1Department of Neuro-oncology, Princess Máxima Center for Pediatric Oncology, Utrecht, The Netherlands.
2Department of Neurosurgery, University Medical Center Utrecht, Utrecht, The Netherlands.
Neurosurg Focus. 2021 Aug;51(2):E14. doi: 10.3171/2021.5.FOCUS21200.
For currently available augmented reality workflows, 3D models need to be created with manual or semiautomatic segmentation, which is a time-consuming process. The authors created an automatic segmentation algorithm that generates 3D models of skin, brain, ventricles, and contrast-enhancing tumor from a single T1-weighted MR sequence and embedded this model into an automatic workflow for 3D evaluation of anatomical structures with augmented reality in a cloud environment. In this study, the authors validate the accuracy and efficiency of this automatic segmentation algorithm for brain tumors and compared it with a manually segmented ground truth set.
Fifty contrast-enhanced T1-weighted sequences of patients with contrast-enhancing lesions measuring at least 5 cm3 were included. All slices of the ground truth set were manually segmented. The same scans were subsequently run in the cloud environment for automatic segmentation. Segmentation times were recorded. The accuracy of the algorithm was compared with that of manual segmentation and evaluated in terms of Sørensen-Dice similarity coefficient (DSC), average symmetric surface distance (ASSD), and 95th percentile of Hausdorff distance (HD95).
The mean ± SD computation time of the automatic segmentation algorithm was 753 ± 128 seconds. The mean ± SD DSC was 0.868 ± 0.07, ASSD was 1.31 ± 0.63 mm, and HD95 was 4.80 ± 3.18 mm. Meningioma (mean 0.89 and median 0.92) showed greater DSC than metastasis (mean 0.84 and median 0.85). Automatic segmentation had greater accuracy for measuring DSC (mean 0.86 and median 0.87) and HD95 (mean 3.62 mm and median 3.11 mm) of supratentorial metastasis than those of infratentorial metastasis (mean 0.82 and median 0.81 for DSC; mean 5.26 mm and median 4.72 mm for HD95).

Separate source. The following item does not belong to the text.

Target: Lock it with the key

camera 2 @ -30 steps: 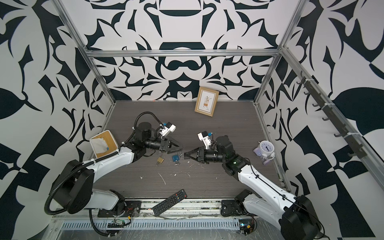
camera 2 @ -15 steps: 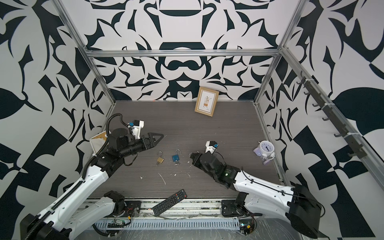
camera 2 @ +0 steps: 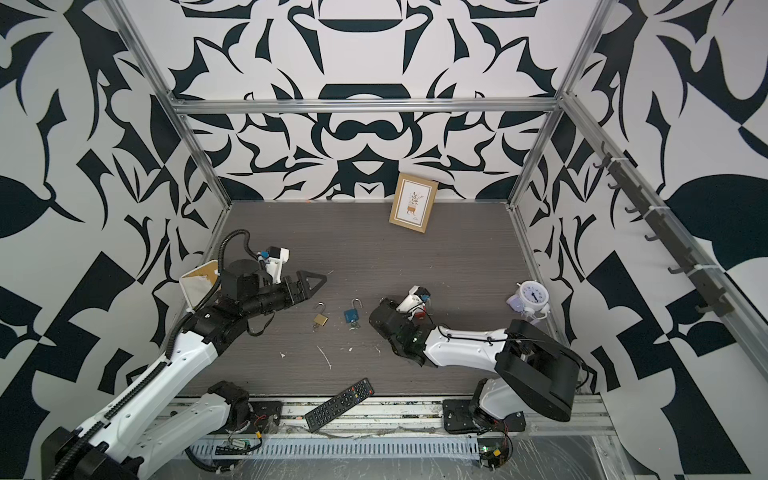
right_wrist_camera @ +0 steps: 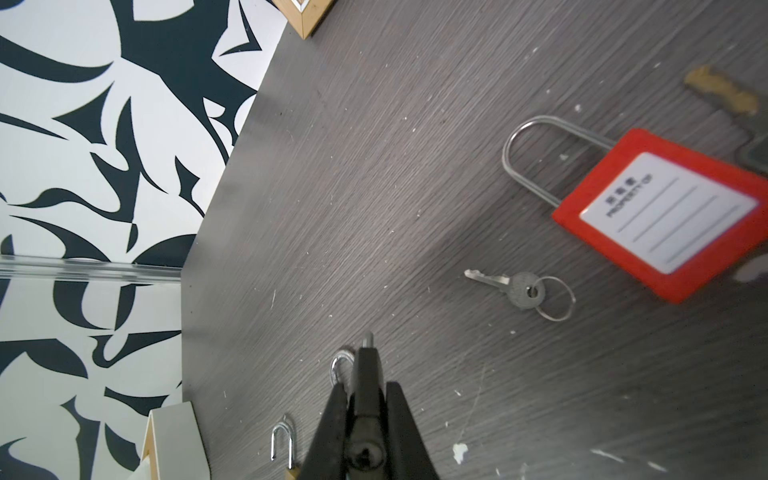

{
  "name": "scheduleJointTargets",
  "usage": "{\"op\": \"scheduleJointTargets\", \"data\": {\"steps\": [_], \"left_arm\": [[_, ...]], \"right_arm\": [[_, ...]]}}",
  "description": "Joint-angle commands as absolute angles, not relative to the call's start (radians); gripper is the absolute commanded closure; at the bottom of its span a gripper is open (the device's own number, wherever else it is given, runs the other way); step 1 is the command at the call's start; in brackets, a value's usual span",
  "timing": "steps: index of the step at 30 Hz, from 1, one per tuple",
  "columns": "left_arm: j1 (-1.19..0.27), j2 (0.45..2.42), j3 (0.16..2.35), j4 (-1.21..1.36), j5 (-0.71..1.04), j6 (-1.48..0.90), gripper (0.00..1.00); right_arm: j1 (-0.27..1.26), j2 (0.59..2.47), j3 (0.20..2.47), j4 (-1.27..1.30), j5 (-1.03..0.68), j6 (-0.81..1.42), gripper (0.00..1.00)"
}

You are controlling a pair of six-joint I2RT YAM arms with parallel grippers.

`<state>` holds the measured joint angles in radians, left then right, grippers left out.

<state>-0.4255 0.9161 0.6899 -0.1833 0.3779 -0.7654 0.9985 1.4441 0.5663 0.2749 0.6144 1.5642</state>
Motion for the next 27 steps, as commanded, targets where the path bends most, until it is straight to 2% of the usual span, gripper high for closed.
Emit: {"op": "scheduleJointTargets", "data": {"steps": [1, 9, 16, 22, 27], "left_arm": [[-0.424, 0.920, 0.692, -0.201, 0.409, -0.767, 0.00], [-0.424, 0.867, 0.638, -0.154, 0.426, -0.774, 0.01], [-0.424, 0.857, 0.624, -0.180, 0.426, -0.772, 0.00], [-0.424, 0.838, 0.606, -0.181, 0.414, -0.773, 0.00], [-0.425, 0.847, 0.602, -0.167, 0.411, -0.770, 0.01]], "right_arm": [[0.988, 1.480, 0.541, 0.377, 0.684, 1.616, 1.00], [0.923, 1.674, 0.497, 0.660, 0.572, 1.575, 1.00], [0.921, 1.830, 0.485, 0.747, 0.531, 1.690, 1.00], [0.926, 1.697, 0.437, 0.562, 0.573, 1.725, 1.00], [0.926, 1.585, 0.481, 0.364, 0.562, 1.661, 1.00]]}}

The automatic cloud-based segmentation algorithm is reliable, accurate, and fast enough to aid neurosurgeons in everyday clinical practice by providing 3D augmented reality visualization of contrast-enhancing intracranial lesions measuring at least 5 cm3. The next steps involve incorporation of other sequences and improving accuracy with 3D fine-tuning in order to expand the scope of augmented reality workflow.
对于现有的增强现实工作流程,需要使用手动或半自动分割创建 3D 模型,这是一个耗时的过程。作者创建了一种自动分割算法,可从单个 T1 加权 MR 序列生成皮肤、大脑、脑室和增强对比肿瘤的 3D 模型,并将该模型嵌入到云环境中用于自动评估解剖结构的 3D 增强现实工作流程中。在这项研究中,作者验证了这种自动分割算法对脑肿瘤的准确性和效率,并将其与手动分割的真实数据集进行了比较。

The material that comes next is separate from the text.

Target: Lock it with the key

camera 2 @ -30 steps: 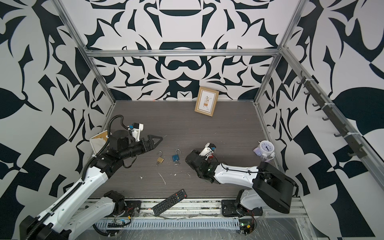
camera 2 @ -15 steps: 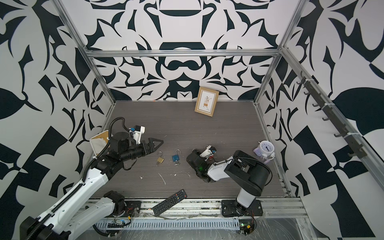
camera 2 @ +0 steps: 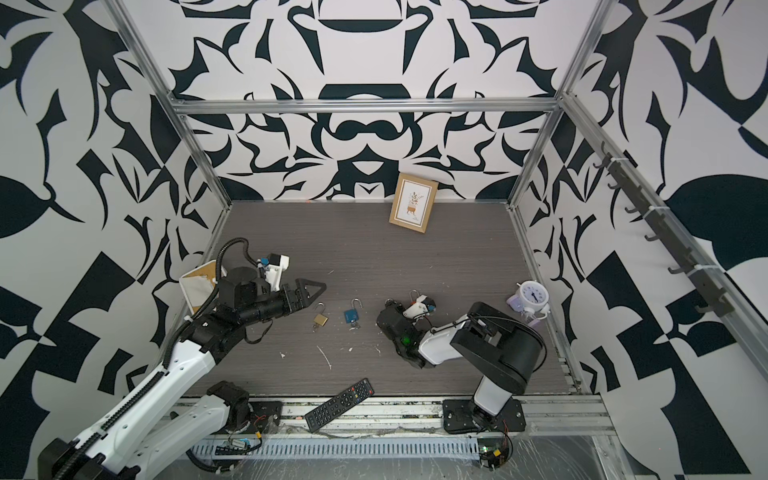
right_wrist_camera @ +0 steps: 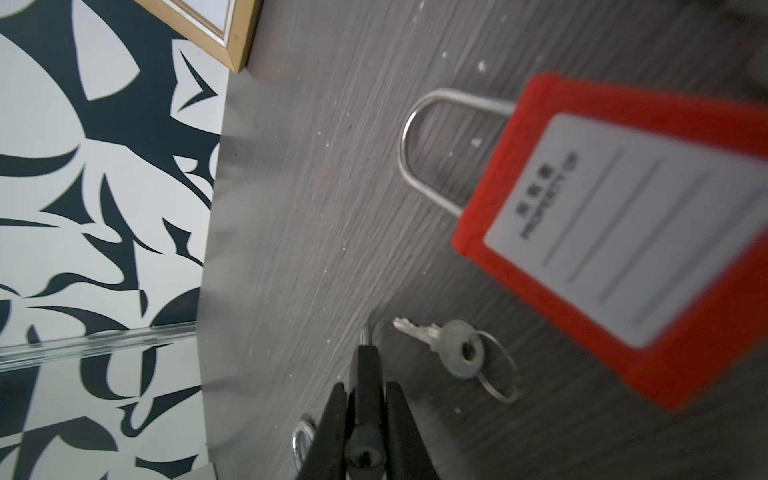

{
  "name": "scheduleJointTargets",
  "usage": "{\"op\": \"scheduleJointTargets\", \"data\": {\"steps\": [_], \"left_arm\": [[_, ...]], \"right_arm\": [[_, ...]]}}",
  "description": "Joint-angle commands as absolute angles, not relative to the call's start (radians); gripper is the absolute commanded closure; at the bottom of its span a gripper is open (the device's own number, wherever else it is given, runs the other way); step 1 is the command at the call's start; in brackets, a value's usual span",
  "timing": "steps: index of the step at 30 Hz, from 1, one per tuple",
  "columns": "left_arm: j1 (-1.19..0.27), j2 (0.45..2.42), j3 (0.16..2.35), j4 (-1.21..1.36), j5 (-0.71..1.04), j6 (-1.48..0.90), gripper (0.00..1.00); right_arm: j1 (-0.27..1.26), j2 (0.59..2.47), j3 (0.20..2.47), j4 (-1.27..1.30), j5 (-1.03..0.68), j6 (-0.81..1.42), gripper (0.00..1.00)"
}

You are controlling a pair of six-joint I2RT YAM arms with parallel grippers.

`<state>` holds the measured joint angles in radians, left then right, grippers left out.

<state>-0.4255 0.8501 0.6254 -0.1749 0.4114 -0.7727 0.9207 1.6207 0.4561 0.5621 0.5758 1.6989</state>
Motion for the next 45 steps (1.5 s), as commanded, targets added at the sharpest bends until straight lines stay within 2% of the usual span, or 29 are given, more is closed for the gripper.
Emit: {"op": "scheduleJointTargets", "data": {"steps": [1, 8, 13, 15, 19, 22, 26, 30, 35, 38, 41, 45], "left_arm": [[-0.424, 0.847, 0.598, -0.159, 0.410, -0.770, 0.01], [-0.424, 0.814, 0.563, -0.153, 0.408, -0.784, 0.01], [-0.424, 0.789, 0.563, -0.194, 0.398, -0.766, 0.01], [-0.424, 0.783, 0.557, -0.195, 0.394, -0.764, 0.00], [-0.424, 0.787, 0.532, -0.155, 0.409, -0.760, 0.01], [-0.423, 0.809, 0.526, -0.142, 0.436, -0.760, 0.01], [-0.425, 0.808, 0.517, -0.150, 0.437, -0.755, 0.00], [-0.424, 0.818, 0.499, -0.154, 0.430, -0.750, 0.01], [-0.424, 0.836, 0.468, -0.096, 0.450, -0.767, 0.01], [-0.424, 0.861, 0.462, -0.065, 0.470, -0.765, 0.01], [-0.424, 0.877, 0.462, -0.062, 0.472, -0.760, 0.01], [-0.424, 0.863, 0.454, -0.067, 0.462, -0.761, 0.01]], "right_arm": [[0.926, 1.592, 0.490, 0.360, 0.542, 1.652, 1.00], [0.925, 1.692, 0.506, 0.436, 0.499, 1.690, 1.00], [0.943, 1.612, 0.552, 0.206, 0.580, 1.742, 1.00], [0.943, 1.597, 0.532, 0.215, 0.588, 1.752, 1.00], [0.930, 1.640, 0.511, 0.290, 0.543, 1.755, 0.91], [0.931, 1.698, 0.512, 0.333, 0.520, 1.774, 0.90], [0.928, 1.732, 0.512, 0.384, 0.506, 1.785, 0.83], [0.934, 1.678, 0.533, 0.256, 0.552, 1.784, 0.80], [0.922, 1.635, 0.519, 0.232, 0.547, 1.770, 0.65], [0.906, 1.641, 0.501, 0.281, 0.513, 1.769, 0.60], [0.902, 1.639, 0.491, 0.314, 0.490, 1.756, 0.58], [0.902, 1.571, 0.499, 0.225, 0.492, 1.728, 0.56]]}}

纳入了 50 名增强病变至少为 5cm3 的患者的增强 T1 加权序列。真实数据集的所有切片均进行手动分割。然后在云环境中对相同的扫描进行自动分割。记录分割时间。比较了算法的准确性,并通过 Sørensen-Dice 相似系数(DSC)、平均对称面距离(ASSD)和 Hausdorff 距离的第 95 百分位数(HD95)进行评估。
自动分割算法的平均计算时间±SD 为 753±128 秒。平均 DSC±SD 为 0.868±0.07,ASSD±SD 为 1.31±0.63mm,HD95±SD 为 4.80±3.18mm。脑膜瘤(平均 0.89,中位数 0.92)的 DSC 大于转移瘤(平均 0.84,中位数 0.85)。与后颅窝转移瘤相比,自动分割在测量 DSC(平均 0.86,中位数 0.87)和 HD95(平均 3.62mm,中位数 3.11mm)方面具有更高的准确性,而在后颅窝转移瘤中,自动分割在测量 DSC(平均 0.82,中位数 0.81)和 HD95(平均 5.26mm,中位数 4.72mm)方面具有更高的准确性。
自动基于云的分割算法可靠、准确且速度足够快,可以通过提供至少 5cm3 的增强颅内病变的 3D 增强现实可视化,为神经外科医生在日常临床实践中提供帮助。下一步涉及纳入其他序列并通过 3D 微调提高准确性,以扩展增强现实工作流程的范围。